The veteran that holds the largest space in my brain is my maternal grandfather, Melvin Aaron, a farmer turned soldier turned World War II vet, who came back from the war a changed man. The exact reasons for this change were a mystery. All we ever knew was “he saw some bad things in the war,” and these things changed him from someone who did things besides sitting in a chair reading Louis Lamour paperbacks to someone who didn’t. Eventually even the books went—whatever my grandfather saw in the war made him unwilling to see a doctor for any reason, and in his last years he lost his vision from easily operable cataracts.
“That’s grandpa!” went the story—the whole story, until a few years ago, when my Uncle Mike was going through some old boxes and found my grandfather's written account of exactly what he'd seen in the war. Along with being passed among family members, my grandpa's journal entry was published in the Clarion County Register, my grandpa and uncle's hometown paper, and it was a truly horrifying thing to read.

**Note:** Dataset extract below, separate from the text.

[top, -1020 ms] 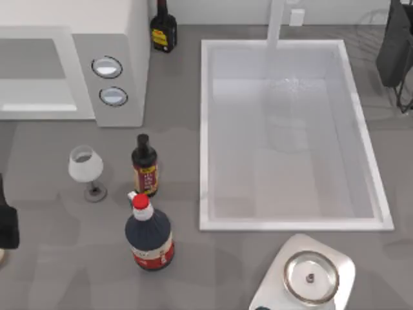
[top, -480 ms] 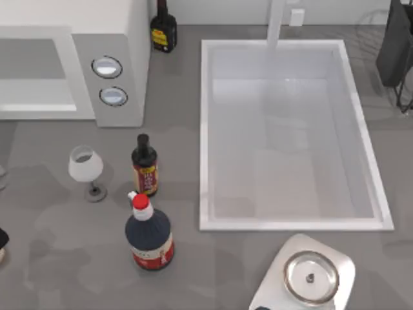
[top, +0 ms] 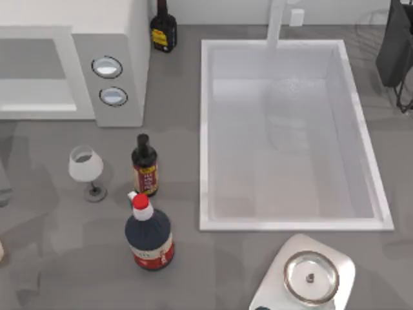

But it was also something we never thought we'd get: an actual answer to the question, "What broke Grandpa's brain?" I think this information was particularly valuable to my mother's younger sisters, who were born too late to know their pre-war dad. My mom was the eldest child and has memories of a dad who'd pick her up and swing her around and was a different person than the frozen man who came back from the war. My aunts and all us grandkids only knew the post-war version, and reading this account is the closest we'll ever get to knowing the earlier man.
You can read my grandfather's account of being a medic accompanying the first wave of U.S. Marines as they stormed the beaches of Iwo Jima after the jump. It's brutal, and involves historically understandable racial insensitivity ('Japs' throughout), but I am so glad it exists.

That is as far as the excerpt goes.